Sucesor del también muy popular Tabaré Vázquez, y miembro como él del llamado Frente Amplio, pero poseedor de un estilo personal que no podía resultar más contrastante, Mujica no ha dejado de sorprender con una serie de arriesgadas medidas políticas que contrastan con su apariencia bonachona. Haciendo gala de un liderazgo que resulta envidiable entre nosotros, consiguió la aprobación, con un gran apoyo popular, de dos medidas que ponen a Uruguay a la cabeza de las reformas sociales en el mundo: la legalización de la marihuana y el matrimonio igualitario.

El pasado agosto, el Congreso uruguayo finalmente aprobó, después de varios meses de consultas y polémicas, la primera ley en el orbe que, en vez de centrarse en la prohibición de las drogas, regula la distribución y el consumo de la marihuana. Se trata de un hecho histórico que ha de ser contemplado no como la excentricidad propia de una nación pequeña, como han querido señalar sus enemigos, sobre todo entre los conservadores de Estados Unidos, sino como un gran avance del que deberíamos aprender todos los demás.

Basándose en la idea de que el combate frontal a las drogas resulta tan inútil como costoso en vidas y en recursos, la ley uruguaya va mucho más allá de las medidas puestas en marcha en Colorado, Washington o la ciudad de México, y permite que los adultos cultiven hasta seis plantas, que las cooperativas productoras pueden proporcionar su producto a un número limitado de clientes y que la marihuana pueda ser vendida en las farmacias.
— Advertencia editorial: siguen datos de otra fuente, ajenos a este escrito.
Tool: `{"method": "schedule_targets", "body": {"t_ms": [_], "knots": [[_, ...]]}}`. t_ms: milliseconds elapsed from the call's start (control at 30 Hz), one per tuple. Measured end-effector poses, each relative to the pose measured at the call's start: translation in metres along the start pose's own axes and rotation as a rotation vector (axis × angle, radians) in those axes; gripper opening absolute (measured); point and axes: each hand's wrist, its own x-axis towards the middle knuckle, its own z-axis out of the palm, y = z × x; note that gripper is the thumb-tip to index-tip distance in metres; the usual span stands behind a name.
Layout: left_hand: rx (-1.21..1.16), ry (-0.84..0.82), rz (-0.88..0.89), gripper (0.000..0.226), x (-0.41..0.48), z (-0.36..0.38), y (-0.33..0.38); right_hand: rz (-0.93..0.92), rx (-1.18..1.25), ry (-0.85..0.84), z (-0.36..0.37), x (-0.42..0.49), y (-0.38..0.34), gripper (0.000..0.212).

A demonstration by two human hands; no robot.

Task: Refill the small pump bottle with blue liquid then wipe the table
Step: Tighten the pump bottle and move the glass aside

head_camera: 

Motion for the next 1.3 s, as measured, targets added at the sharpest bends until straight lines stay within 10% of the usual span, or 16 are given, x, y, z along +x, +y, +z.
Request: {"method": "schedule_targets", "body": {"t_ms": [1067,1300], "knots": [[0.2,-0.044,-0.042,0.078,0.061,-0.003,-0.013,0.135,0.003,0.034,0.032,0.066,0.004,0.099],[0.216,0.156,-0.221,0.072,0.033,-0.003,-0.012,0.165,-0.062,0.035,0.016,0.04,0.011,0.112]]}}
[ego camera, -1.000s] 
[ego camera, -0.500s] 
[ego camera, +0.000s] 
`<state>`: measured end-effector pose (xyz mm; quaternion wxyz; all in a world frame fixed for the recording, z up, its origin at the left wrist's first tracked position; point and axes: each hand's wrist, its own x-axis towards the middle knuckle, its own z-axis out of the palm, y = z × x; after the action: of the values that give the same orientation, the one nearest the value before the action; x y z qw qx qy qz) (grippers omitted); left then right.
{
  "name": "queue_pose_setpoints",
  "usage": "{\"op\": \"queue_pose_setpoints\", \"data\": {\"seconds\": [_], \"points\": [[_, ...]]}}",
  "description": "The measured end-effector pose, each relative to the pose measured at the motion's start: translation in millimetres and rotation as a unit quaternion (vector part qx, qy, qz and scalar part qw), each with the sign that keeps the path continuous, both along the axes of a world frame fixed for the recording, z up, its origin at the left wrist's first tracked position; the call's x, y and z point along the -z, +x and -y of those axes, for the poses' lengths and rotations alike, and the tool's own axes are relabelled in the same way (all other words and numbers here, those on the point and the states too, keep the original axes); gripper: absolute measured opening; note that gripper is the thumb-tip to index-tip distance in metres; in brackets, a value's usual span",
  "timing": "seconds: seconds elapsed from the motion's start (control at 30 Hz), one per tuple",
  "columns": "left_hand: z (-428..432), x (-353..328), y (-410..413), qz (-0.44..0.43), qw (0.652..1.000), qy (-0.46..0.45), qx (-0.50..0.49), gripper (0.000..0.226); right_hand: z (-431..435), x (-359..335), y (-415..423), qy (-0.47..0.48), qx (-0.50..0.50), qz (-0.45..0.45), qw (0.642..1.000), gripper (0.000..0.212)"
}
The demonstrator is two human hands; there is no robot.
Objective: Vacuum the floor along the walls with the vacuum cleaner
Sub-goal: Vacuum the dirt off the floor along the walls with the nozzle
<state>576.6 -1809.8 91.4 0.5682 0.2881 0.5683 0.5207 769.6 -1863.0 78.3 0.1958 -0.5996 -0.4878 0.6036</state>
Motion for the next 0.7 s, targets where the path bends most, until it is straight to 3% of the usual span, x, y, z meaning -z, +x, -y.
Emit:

En cambio, es ilegal publicitarla, el castigo por manejar bajo su influjo es muy severo y se prohíbe estrictamente su venta a los menores.

Si la ley es aprobada por el senado en los próximos días, el experimento supondrá una auténtica revolución una revolución tranquila, como el temple del propio presidente uruguayo. Lo mismo vale decir de la ley, aprobada también hace poco, que autoriza el matrimonio entre personas del mismo sexo, sumándose a lo que ya ocurre en Brasil, Argentina, la ciudad de México y Quintana Roo. Quizás Uruguay sea un país pequeño, ubicado en los confines de nuestro continente el fantasmal escenario de la Santa María de Juan Carlos Onetti, pero ha llegado la hora de mirarnos en su espejo.